Dec 09 2008
Philippine banks to declare bank holidays?
Two banks, the Philippine Countryside Development Bank and the Philippine Rural Banks all based in Cebu have collapsed and declared a bank holiday today. Sources inside the banking industry says, expect other small and medium-sized banks especially those based in Southern Luzon and some parts of the North to collapse as well. Bangko Sentral ng Pilipinas (BSP) reportedly had an advance information about this that’s why yesterday, the Philippine Deposit Insurance Corporation decided to raise the insurance of bank deposits to as high as 500,000 pesos.
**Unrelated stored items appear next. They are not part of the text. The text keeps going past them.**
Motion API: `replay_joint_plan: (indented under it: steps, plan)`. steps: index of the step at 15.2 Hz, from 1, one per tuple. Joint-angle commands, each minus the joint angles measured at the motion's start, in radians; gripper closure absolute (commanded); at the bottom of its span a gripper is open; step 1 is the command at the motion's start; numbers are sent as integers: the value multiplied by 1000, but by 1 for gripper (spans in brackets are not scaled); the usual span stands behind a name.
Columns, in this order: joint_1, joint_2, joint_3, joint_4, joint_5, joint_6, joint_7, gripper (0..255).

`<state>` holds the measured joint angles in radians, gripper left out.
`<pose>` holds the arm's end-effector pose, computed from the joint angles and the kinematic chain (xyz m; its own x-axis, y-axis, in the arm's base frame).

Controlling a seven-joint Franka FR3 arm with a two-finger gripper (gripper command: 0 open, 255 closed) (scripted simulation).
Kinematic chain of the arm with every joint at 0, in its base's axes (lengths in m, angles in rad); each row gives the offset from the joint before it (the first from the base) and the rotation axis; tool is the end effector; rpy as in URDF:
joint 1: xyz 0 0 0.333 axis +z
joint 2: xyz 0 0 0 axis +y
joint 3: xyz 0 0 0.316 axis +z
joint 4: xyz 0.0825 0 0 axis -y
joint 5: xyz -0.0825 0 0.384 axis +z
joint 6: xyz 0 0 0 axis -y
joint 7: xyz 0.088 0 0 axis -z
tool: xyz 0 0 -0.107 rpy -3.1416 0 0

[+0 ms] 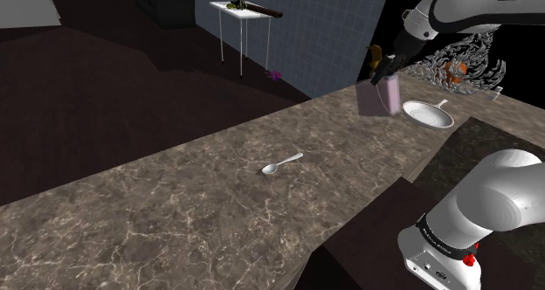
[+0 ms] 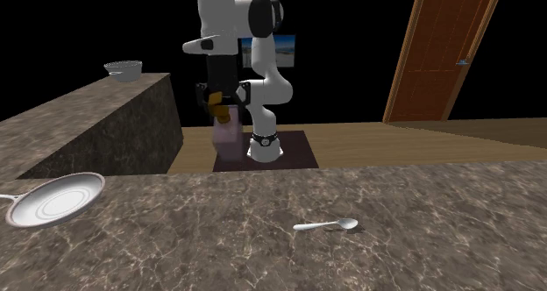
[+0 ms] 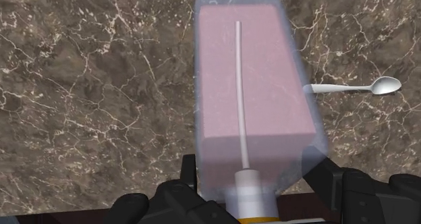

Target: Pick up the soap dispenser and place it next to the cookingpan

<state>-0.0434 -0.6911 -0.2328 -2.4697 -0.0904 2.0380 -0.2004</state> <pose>0.3530 -0.1176 0.5420 0.9677 -0.0121 0.2520 -0.0101 -0.9999 -0.0093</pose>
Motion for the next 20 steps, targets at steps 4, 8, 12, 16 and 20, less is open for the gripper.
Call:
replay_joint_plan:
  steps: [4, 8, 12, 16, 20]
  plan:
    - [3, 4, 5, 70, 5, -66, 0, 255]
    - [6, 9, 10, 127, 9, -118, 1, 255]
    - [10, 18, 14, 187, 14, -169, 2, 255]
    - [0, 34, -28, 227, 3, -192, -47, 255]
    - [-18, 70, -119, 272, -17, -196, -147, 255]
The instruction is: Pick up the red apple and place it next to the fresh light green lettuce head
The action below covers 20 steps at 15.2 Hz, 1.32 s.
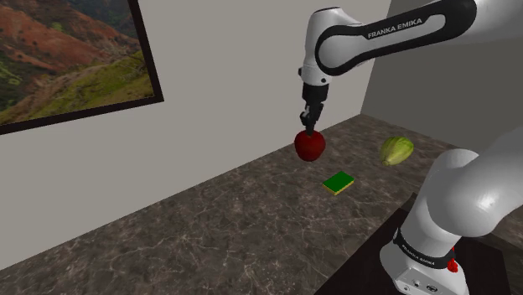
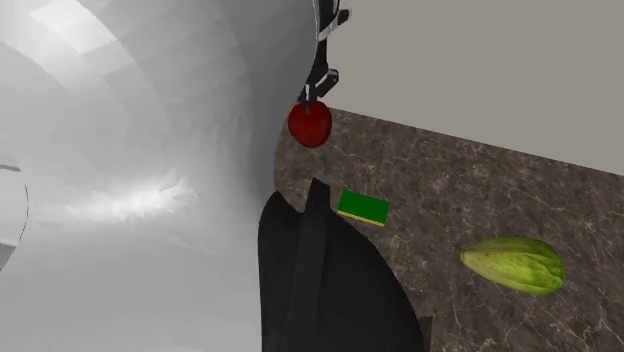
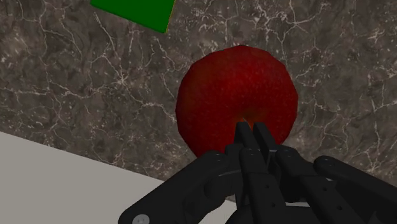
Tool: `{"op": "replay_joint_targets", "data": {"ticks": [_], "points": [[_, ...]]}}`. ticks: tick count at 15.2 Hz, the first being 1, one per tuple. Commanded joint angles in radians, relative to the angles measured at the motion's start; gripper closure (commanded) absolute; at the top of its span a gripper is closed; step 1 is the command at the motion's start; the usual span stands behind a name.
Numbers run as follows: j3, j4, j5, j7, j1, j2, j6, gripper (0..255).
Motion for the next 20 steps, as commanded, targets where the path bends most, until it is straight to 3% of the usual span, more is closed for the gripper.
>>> {"op": "replay_joint_targets", "data": {"ticks": [1, 11, 20], "points": [[-0.035, -0.028, -0.021, -0.045, -0.022, -0.034, -0.005, 255], [-0.211, -0.116, -0.149, -0.266, -0.148, -0.188, -0.056, 255], [-0.394, -0.092, -0.275, -0.485, -0.255, -0.22, -0.083, 255]]}}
As I wrote some months ago, the weakest link in the Philippine banking industry is the rural banks. As the economy slows, with weak demands from both Metro Manila and foreign countries, expect the death of export industries based in the provinces. Local demands cannot support huge production of export and agri industrial products from the rural areas. Low demands lead to low production. With slower economic activity, definitely companies and entrepreneurs will find it very hard to pay off debts and loans.
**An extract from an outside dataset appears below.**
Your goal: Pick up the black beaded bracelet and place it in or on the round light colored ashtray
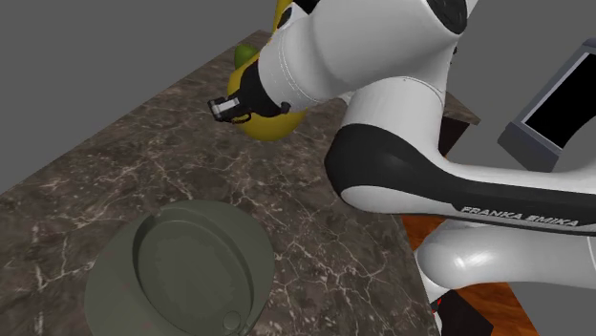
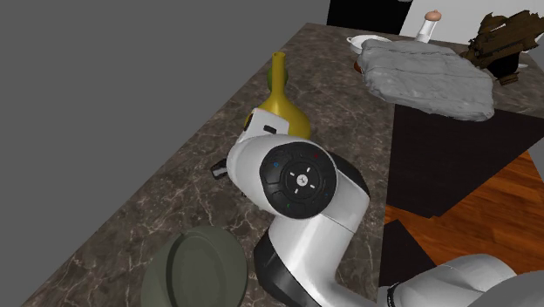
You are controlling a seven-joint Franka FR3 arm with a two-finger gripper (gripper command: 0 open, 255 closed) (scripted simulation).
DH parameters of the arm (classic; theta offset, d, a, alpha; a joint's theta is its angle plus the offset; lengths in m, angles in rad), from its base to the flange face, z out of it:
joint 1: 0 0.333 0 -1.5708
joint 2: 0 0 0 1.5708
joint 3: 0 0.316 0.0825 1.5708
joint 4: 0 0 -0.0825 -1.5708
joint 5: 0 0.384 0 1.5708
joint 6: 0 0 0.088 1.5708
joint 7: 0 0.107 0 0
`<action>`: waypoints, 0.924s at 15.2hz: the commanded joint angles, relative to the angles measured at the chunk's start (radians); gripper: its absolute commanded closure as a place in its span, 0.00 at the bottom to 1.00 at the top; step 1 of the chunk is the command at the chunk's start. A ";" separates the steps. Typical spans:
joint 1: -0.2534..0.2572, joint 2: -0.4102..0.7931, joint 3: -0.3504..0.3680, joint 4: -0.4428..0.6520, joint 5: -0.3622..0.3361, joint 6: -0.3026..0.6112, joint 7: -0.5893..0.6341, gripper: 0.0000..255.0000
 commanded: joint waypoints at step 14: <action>0.045 -0.104 0.182 0.184 0.044 -0.274 0.191 1.00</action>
Another bad news—the government failed to “liquify” or “monetize” 30 billion pesos worth of bad housing mortgages. Sources say, government has absorbed more than 66 billion pesos worth of bad housing mortgages and last November, has failed to attract bidders or buyers. Apparently, what we are seeing is the first embers of a smoldering Philippine sub-prime mortgage crisis. And government, it seems, is quite helpless.
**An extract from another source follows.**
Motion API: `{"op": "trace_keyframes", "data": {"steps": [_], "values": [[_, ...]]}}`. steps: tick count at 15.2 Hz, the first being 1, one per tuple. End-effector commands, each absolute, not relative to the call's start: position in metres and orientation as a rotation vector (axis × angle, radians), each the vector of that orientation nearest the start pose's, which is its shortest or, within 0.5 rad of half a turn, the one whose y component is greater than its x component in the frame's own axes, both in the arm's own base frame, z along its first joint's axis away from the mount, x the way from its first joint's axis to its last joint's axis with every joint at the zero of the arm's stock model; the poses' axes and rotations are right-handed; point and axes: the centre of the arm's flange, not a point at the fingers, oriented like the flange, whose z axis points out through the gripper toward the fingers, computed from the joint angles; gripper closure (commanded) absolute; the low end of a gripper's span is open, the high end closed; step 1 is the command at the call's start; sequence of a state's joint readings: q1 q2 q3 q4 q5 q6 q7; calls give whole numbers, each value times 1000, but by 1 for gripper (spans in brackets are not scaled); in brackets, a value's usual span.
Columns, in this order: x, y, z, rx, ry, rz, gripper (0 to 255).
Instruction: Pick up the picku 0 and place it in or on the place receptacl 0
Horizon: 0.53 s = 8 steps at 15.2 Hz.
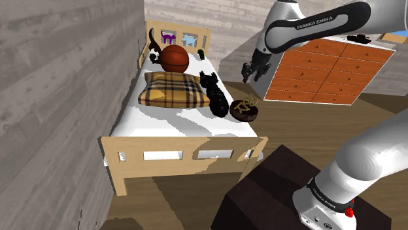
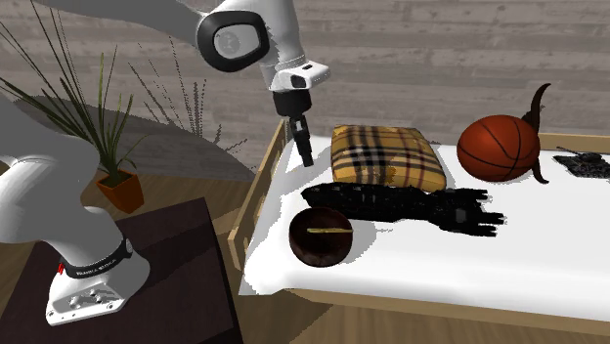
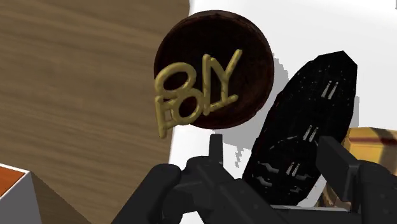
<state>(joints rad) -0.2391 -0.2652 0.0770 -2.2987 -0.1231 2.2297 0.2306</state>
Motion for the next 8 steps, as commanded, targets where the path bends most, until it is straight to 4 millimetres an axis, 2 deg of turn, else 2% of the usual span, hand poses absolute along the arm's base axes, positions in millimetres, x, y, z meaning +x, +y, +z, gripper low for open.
{"op": "trace_keyframes", "data": {"steps": [1, 4, 8], "values": [[467, -93, 454, -3111, 645, -362, 0], [449, -110, 420, -2953, 825, -419, 0], [455, -110, 400, -2953, 825, -419, 0]]}}
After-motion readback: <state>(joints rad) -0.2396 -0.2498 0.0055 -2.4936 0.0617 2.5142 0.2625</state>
Does this concern us? Yes, because the National Housing MOrtgage Finance Corporation will need to get more money from Pag-Ibig, GSIS and SSS to plug the financial hemorrhage. Since funds from these governing financial institutions will be redirected to support NHMFC, this means longer loan processing times and possibly disapproval for loan applications from SSS, GSIS and PAGIBIG members.
If this government agency collapses, this will affect all real estate projects in the country. A collapse will mean a domino effect on almost all critical sectors in the economy, leading to a very abrupt recession. Market analysts have not factored this issue in, obviously because they are afraid to create panic. But, I tell you now, this issue is really very very serious to warrant immediate planning and plugging holes by Malacanang. Otherwise, our financial and economic situation might worsen leading to negative growth.
Another issue—sources say the BSP is injecting more and more dollars into the Forex market to stabilize the peso. The local currency is under extreme attack from speculators. Sources say the peso-dollar exchange will reach 56 by 2009.
Net of discussion–there seems to be no government plan to at least mitigate the full effects of a bank run or bank holidays in the coming months. Analysts say, it’s expected, since government cannot really insulate the banking sector from the creeping global financial crisis. The question I pose is–will government reserves be enough to pump prime the banking sector? The World Bank advised the BSP to at least expand its credit facilities and lower interest rates. Will the BSP follow suit? Latest talk says BSP’s Tetangco is adverse to the idea. So, my friends, expect a further tightening of credit markets and veritable bank runs and holidays in the coming weeks.